Extracted data entries:
_____
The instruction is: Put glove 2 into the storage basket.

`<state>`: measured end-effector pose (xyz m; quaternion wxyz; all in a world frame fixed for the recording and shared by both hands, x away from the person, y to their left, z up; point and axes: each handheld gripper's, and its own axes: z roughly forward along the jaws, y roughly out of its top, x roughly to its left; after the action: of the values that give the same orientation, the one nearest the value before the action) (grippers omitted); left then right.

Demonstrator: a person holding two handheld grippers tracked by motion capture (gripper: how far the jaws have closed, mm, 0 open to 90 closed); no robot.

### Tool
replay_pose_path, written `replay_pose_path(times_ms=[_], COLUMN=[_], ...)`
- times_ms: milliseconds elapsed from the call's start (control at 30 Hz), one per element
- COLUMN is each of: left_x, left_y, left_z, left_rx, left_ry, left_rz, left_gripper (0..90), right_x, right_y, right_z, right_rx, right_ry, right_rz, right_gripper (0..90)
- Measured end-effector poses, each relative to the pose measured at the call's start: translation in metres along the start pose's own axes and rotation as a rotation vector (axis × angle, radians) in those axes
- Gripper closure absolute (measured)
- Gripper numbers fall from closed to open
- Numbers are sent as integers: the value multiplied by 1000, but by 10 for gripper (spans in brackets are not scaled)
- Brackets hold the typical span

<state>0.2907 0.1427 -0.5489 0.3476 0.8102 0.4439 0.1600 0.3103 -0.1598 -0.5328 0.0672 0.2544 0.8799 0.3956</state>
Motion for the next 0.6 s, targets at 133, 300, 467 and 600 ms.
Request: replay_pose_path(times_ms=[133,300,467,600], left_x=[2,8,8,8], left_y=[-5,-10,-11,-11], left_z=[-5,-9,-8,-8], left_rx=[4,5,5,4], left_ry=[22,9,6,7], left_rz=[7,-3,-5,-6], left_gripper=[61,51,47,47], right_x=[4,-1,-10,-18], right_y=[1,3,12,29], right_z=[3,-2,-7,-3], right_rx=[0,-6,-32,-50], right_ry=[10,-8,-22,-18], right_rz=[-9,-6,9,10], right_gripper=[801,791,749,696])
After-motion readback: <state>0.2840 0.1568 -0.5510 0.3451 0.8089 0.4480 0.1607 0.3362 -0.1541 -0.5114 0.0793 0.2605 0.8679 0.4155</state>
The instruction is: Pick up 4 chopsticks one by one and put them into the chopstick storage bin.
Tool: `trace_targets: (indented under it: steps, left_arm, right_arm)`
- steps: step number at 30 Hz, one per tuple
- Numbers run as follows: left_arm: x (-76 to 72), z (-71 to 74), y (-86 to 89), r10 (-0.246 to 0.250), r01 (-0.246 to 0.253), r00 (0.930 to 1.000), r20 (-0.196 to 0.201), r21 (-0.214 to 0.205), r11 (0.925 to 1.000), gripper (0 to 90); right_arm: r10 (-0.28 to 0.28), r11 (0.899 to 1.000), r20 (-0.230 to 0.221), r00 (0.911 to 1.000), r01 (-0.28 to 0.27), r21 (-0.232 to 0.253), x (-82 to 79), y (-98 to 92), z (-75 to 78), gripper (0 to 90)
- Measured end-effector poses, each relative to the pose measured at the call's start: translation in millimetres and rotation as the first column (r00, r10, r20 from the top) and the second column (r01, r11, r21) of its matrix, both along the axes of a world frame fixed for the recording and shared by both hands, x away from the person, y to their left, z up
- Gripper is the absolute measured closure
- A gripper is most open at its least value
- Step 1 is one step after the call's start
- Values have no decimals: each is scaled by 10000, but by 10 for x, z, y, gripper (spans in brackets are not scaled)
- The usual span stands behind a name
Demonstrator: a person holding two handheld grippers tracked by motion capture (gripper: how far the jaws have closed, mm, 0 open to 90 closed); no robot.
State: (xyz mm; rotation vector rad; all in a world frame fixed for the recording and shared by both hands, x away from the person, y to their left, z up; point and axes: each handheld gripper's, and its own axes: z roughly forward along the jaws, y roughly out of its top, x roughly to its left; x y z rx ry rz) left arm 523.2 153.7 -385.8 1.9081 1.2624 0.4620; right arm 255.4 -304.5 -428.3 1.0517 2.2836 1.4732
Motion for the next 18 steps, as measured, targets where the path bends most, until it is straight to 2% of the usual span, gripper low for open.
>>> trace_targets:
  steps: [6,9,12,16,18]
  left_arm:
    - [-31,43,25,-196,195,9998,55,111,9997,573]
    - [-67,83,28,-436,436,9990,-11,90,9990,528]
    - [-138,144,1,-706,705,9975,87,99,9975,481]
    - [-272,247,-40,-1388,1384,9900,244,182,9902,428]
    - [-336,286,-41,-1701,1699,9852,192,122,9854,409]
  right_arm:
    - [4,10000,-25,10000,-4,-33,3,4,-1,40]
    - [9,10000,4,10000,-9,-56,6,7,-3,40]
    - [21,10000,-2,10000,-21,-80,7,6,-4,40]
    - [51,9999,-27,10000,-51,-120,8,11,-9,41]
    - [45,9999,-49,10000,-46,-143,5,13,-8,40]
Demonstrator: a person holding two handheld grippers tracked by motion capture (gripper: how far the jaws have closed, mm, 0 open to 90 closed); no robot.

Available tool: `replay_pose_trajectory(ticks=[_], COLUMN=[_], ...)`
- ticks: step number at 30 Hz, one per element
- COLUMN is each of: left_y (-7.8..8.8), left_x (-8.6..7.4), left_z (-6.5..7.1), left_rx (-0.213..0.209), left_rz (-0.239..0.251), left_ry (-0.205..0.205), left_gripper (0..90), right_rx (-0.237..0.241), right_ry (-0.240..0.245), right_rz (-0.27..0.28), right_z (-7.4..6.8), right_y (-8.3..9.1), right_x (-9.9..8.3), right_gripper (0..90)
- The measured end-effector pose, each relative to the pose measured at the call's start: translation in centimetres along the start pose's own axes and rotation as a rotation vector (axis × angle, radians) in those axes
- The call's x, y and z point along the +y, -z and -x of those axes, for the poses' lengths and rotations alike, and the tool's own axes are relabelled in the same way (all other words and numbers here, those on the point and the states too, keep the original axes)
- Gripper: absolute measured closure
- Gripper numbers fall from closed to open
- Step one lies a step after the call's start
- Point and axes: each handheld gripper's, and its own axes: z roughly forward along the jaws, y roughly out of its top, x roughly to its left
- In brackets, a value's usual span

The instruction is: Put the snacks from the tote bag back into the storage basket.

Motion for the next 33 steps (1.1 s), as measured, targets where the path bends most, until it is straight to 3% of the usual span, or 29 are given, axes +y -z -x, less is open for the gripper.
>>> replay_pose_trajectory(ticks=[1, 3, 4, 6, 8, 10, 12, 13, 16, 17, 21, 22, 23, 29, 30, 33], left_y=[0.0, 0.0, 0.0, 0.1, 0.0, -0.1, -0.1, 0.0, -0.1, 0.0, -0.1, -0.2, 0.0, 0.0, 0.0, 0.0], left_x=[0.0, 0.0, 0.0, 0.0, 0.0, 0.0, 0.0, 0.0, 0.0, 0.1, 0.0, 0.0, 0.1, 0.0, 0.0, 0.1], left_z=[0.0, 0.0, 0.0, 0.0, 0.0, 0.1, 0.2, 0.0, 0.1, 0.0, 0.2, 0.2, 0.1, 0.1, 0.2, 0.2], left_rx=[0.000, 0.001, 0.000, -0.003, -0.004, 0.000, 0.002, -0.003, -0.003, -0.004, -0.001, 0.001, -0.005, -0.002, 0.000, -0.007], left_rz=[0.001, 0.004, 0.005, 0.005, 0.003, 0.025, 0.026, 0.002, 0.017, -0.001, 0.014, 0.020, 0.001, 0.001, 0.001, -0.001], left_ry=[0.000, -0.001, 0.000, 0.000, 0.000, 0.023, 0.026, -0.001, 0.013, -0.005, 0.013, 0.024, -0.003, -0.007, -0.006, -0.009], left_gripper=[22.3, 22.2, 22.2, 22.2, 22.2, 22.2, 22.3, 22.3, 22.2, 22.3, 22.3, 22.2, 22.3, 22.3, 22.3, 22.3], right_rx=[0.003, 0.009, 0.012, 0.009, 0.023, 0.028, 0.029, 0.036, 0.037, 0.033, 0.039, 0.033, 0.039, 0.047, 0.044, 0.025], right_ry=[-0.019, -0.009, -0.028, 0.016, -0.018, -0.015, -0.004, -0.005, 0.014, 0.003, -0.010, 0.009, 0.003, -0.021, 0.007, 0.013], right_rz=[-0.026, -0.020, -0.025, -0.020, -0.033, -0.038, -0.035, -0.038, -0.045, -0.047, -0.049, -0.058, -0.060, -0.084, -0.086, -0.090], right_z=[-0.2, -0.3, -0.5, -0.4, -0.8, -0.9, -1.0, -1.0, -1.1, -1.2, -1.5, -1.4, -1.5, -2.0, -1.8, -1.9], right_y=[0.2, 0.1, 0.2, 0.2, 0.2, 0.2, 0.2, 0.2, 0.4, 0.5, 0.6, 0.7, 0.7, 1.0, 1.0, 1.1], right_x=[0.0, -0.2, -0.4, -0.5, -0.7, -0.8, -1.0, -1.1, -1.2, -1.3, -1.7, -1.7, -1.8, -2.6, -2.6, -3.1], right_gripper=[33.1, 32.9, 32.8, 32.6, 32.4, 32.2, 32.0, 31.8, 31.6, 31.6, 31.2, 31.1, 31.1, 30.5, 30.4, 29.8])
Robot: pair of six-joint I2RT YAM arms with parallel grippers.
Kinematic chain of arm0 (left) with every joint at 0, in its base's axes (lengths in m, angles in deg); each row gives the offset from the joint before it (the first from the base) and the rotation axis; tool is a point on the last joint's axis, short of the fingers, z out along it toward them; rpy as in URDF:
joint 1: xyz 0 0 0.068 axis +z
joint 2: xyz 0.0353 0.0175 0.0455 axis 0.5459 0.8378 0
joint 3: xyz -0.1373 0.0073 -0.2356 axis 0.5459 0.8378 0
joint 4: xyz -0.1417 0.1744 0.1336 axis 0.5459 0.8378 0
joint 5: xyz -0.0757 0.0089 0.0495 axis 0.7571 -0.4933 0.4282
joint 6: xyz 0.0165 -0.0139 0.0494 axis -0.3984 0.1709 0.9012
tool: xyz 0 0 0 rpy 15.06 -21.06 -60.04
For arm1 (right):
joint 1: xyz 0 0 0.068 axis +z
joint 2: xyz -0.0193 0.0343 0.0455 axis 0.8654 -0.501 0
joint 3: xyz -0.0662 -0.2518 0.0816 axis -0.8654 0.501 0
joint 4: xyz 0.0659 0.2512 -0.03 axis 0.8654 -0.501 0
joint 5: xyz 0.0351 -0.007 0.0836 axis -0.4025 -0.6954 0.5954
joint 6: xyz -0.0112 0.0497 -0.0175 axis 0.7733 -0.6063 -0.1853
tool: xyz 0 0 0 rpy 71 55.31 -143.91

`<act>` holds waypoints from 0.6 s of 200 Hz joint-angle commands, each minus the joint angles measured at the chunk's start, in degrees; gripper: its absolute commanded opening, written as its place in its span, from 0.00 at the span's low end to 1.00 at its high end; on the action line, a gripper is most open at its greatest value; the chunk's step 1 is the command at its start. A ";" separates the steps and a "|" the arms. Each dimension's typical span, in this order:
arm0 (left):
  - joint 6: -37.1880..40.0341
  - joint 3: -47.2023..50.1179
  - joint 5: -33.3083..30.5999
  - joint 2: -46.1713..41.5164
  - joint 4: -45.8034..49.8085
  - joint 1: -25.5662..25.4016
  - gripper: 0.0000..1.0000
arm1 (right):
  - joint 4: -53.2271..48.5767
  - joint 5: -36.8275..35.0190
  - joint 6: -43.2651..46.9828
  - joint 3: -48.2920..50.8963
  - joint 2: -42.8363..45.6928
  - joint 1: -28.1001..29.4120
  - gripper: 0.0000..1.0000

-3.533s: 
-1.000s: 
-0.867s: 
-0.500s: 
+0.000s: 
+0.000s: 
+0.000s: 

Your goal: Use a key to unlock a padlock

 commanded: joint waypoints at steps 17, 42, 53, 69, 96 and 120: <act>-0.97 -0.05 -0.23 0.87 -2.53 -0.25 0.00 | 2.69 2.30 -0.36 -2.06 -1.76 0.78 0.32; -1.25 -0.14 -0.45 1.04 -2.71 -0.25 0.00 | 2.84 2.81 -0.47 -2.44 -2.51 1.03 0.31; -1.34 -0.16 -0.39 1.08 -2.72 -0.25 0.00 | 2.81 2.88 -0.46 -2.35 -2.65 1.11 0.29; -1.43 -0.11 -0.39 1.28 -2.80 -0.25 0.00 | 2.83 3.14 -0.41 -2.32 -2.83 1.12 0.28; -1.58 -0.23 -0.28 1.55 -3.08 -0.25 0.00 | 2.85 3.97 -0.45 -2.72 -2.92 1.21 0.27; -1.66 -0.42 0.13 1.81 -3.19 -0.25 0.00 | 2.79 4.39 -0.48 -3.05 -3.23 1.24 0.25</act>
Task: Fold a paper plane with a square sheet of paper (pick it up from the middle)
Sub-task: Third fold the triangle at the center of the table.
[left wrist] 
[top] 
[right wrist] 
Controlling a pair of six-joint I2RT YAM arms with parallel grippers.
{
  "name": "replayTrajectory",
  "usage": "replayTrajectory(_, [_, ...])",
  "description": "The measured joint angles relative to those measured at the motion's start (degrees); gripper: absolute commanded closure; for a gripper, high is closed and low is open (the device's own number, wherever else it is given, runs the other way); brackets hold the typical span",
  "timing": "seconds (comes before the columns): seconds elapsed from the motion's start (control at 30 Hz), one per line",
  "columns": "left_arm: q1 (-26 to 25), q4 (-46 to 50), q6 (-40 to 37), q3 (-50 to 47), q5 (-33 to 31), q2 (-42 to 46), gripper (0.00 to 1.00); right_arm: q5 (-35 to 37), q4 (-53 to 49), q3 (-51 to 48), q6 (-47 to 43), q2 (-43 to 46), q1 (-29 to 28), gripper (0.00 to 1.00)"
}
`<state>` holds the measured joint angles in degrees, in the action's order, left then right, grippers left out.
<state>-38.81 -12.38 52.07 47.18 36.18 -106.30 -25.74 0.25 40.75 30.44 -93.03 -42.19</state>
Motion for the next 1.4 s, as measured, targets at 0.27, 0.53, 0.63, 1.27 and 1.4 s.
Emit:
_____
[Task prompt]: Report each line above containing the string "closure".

[Written answer]:
- Gripper closure absolute (measured)
- Gripper is the absolute measured closure
- Gripper: absolute measured closure
  "description": "The measured joint angles relative to those measured at the motion's start (degrees); gripper: absolute commanded closure; for a gripper, high is closed and low is open (the device's own number, wherever else it is given, runs the other way); brackets hold the typical span",

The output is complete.